The advantages for company bigwigs pushing for mergers and acquisitions goes past simply cash. For instance, it can be fairly an ego increase to instantly be accountable for a a lot greater firm or management one thing that will get numerous public consideration.

In the meantime, dealmaking like that is usually hindered by what economists name uneven data. When completely different events in a deal have unequal details about the factor that’s being purchased or offered, it may well result in mispricing and market failures. As an example, possibly the troubles at AOL have been extra obvious to insiders with intimate data about their firm’s efficiency. Had Time Warner gotten higher details about the corporate they have been forming a relationship with — and never rushed via their due diligence in prodding and poking the deal — possibly they might have killed the deal or structured it in a different way.

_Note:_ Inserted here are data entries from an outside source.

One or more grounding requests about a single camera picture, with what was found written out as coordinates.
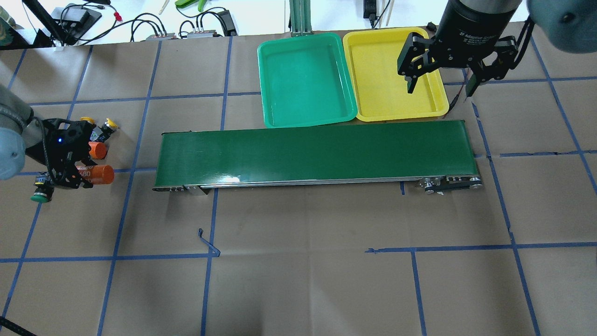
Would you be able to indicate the black power adapter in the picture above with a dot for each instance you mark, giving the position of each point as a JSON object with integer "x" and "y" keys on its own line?
{"x": 229, "y": 26}

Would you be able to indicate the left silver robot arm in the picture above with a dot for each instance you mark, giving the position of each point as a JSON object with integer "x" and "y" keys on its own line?
{"x": 20, "y": 134}

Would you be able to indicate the green handled reach grabber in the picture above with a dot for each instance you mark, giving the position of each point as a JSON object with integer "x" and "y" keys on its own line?
{"x": 182, "y": 5}

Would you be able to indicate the black device box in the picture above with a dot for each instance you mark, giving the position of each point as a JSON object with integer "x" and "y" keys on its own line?
{"x": 74, "y": 21}

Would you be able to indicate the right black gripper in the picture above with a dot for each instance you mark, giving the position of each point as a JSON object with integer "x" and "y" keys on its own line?
{"x": 468, "y": 25}

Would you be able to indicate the yellow plastic tray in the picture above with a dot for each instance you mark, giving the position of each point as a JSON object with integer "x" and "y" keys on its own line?
{"x": 380, "y": 92}

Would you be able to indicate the aluminium frame post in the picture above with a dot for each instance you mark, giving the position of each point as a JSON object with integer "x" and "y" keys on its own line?
{"x": 300, "y": 23}

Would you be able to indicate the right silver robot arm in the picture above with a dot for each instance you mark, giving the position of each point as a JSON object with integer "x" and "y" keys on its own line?
{"x": 569, "y": 25}

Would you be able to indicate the green plastic tray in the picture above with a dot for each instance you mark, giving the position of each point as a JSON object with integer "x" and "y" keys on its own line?
{"x": 305, "y": 82}

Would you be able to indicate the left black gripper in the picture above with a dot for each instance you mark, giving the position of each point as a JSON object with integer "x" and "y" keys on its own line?
{"x": 76, "y": 176}

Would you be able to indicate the green conveyor belt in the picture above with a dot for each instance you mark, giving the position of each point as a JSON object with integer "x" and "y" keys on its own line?
{"x": 436, "y": 154}

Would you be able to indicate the orange battery cell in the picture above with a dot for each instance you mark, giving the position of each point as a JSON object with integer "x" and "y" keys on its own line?
{"x": 97, "y": 174}
{"x": 98, "y": 150}

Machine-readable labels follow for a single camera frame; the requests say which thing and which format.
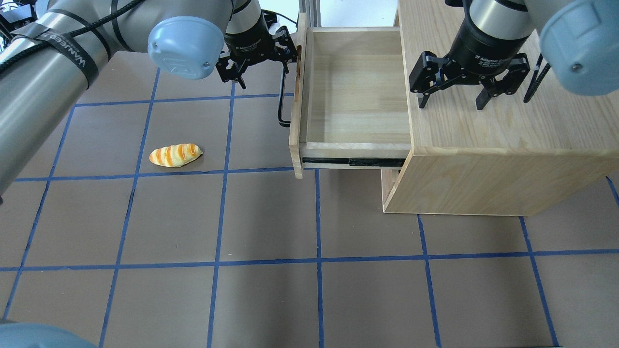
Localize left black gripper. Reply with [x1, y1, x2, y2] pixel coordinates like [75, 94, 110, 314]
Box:
[216, 14, 298, 89]

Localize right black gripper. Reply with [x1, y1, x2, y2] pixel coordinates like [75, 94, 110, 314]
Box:
[409, 19, 531, 111]

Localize wooden drawer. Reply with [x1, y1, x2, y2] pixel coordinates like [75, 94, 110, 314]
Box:
[288, 13, 411, 179]

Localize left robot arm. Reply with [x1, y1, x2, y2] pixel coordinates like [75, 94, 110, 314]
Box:
[1, 9, 252, 348]

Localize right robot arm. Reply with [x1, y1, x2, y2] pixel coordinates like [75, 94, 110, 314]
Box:
[409, 0, 619, 110]

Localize wooden drawer cabinet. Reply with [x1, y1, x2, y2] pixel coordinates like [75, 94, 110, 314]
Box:
[383, 0, 618, 216]

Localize striped toy bread loaf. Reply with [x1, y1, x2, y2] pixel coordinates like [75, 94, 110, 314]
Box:
[148, 143, 203, 168]

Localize aluminium frame post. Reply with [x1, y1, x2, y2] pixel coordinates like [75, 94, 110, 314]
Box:
[298, 0, 322, 27]

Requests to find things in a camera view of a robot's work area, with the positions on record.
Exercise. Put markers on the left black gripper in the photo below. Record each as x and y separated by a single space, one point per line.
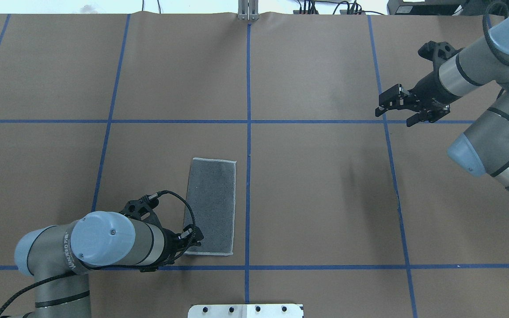
171 242

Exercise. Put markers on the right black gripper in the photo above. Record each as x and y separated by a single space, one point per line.
427 90

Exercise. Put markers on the pink and grey towel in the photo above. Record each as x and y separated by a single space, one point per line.
211 195

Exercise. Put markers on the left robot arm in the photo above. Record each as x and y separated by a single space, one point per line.
61 257

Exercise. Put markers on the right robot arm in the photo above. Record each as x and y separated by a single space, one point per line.
484 147

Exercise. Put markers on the black box device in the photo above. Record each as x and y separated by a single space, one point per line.
423 7

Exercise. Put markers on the brown paper table cover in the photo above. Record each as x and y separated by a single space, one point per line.
336 209

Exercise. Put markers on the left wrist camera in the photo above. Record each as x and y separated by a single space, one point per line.
142 209

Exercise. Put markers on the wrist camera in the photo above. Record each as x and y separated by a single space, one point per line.
142 209
437 51

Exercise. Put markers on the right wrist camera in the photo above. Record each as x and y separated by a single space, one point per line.
437 51

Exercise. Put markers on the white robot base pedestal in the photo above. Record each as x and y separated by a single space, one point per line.
271 310

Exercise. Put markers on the aluminium frame post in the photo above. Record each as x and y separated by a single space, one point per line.
248 10

There are various different potential the reason why mergers and acquisitions can go improper. However the story of AOL and Time Warner’s disastrous merger actually highlights how the precise work of creating two firms into one will be actually messy. Tradition clashes, private animosities, and the complications of implementing new processes, constructions, and techniques will be demoralizing to staff and damage a newly merged firm’s efficiency, detracting from the synergies that the businesses have been initially hoping for.

We look ahead to seeing how this new sequel to the decades-old franchise of Warner Bros. mergers and acquisitions seems. Certain, it might show to be like The Darkish Knight, a business and important success. Nonetheless, there’s a massive threat it might be extra like Joker: Folie à Deux, one other Warner Bros. flop.